• _Exercise_
Please output the listing below character for character and omit the images.
»»
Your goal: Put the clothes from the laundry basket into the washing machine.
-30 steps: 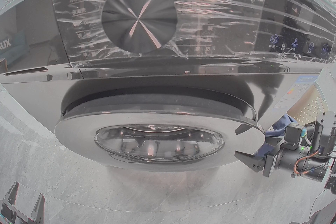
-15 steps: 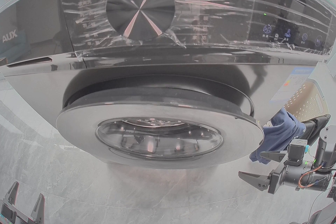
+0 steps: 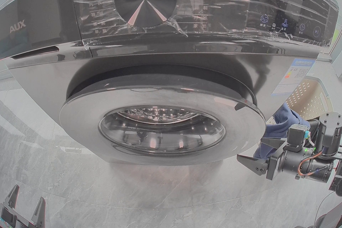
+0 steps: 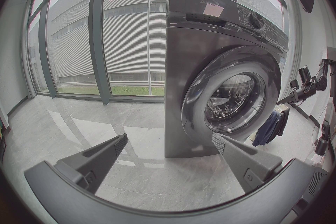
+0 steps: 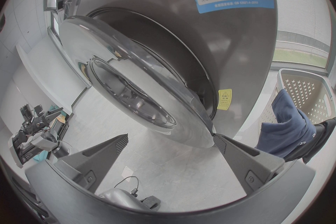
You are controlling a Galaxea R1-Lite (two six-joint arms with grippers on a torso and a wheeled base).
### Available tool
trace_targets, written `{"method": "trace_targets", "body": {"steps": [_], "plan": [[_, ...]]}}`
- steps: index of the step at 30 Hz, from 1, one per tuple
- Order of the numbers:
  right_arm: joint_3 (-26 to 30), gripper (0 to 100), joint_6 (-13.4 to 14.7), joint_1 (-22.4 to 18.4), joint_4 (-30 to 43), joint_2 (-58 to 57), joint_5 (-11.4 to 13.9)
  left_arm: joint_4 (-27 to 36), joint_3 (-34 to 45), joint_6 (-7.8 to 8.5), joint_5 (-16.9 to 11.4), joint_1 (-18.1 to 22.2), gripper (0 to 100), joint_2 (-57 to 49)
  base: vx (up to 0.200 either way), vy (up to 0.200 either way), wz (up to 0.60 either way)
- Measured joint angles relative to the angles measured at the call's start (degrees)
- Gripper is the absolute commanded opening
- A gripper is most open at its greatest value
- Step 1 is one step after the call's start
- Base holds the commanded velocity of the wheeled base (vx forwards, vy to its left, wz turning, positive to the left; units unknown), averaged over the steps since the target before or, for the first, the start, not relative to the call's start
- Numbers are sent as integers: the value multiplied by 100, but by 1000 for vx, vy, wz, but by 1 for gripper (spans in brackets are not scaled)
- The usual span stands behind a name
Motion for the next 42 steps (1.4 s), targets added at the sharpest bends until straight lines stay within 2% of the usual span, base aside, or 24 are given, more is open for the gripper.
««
• _Result of the exercise_
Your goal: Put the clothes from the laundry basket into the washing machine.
-30 steps: 
-15 steps: 
+0 steps: 
+0 steps: 
+0 steps: 
You are controlling a Galaxea R1-Lite (two six-joint arms with grippers on a torso and a wheeled base).
### Available tool
trace_targets, written `{"method": "trace_targets", "body": {"steps": [_], "plan": [[_, ...]]}}`
- steps: index of the step at 30 Hz, from 1, one per tuple
- Order of the numbers:
  right_arm: joint_3 (-26 to 30), gripper (0 to 100), joint_6 (-13.4 to 14.7), joint_1 (-22.4 to 18.4), joint_4 (-30 to 43), joint_2 (-58 to 57), joint_5 (-11.4 to 13.9)
  left_arm: joint_4 (-27 to 36), joint_3 (-34 to 45), joint_6 (-7.8 to 8.5), joint_5 (-16.9 to 11.4), joint_1 (-18.1 to 22.2), gripper (0 to 100), joint_2 (-57 to 49)
  base: vx (up to 0.200 either way), vy (up to 0.200 either way), wz (up to 0.60 either way)
- Measured joint angles relative to the angles measured at the call's start (degrees)
- Gripper is the absolute commanded opening
- A gripper is most open at its greatest value
- Step 1 is one step after the call's start
- Base holds the commanded velocity of the wheeled base (vx forwards, vy to its left, wz turning, positive to the left; units unknown), averaged over the steps since the target before or, for the first, the start, not relative to the call's start
- Numbers are sent as integers: the value multiplied by 100, but by 1000 for vx, vy, wz, but by 1 for gripper (spans in brackets are not scaled)
- The usual span stands behind a name
Motion for the next 42 steps (1.4 s), targets added at the sharpest bends until straight lines stay within 2% of the usual span, base aside, or 24 are given, more is open for the gripper.

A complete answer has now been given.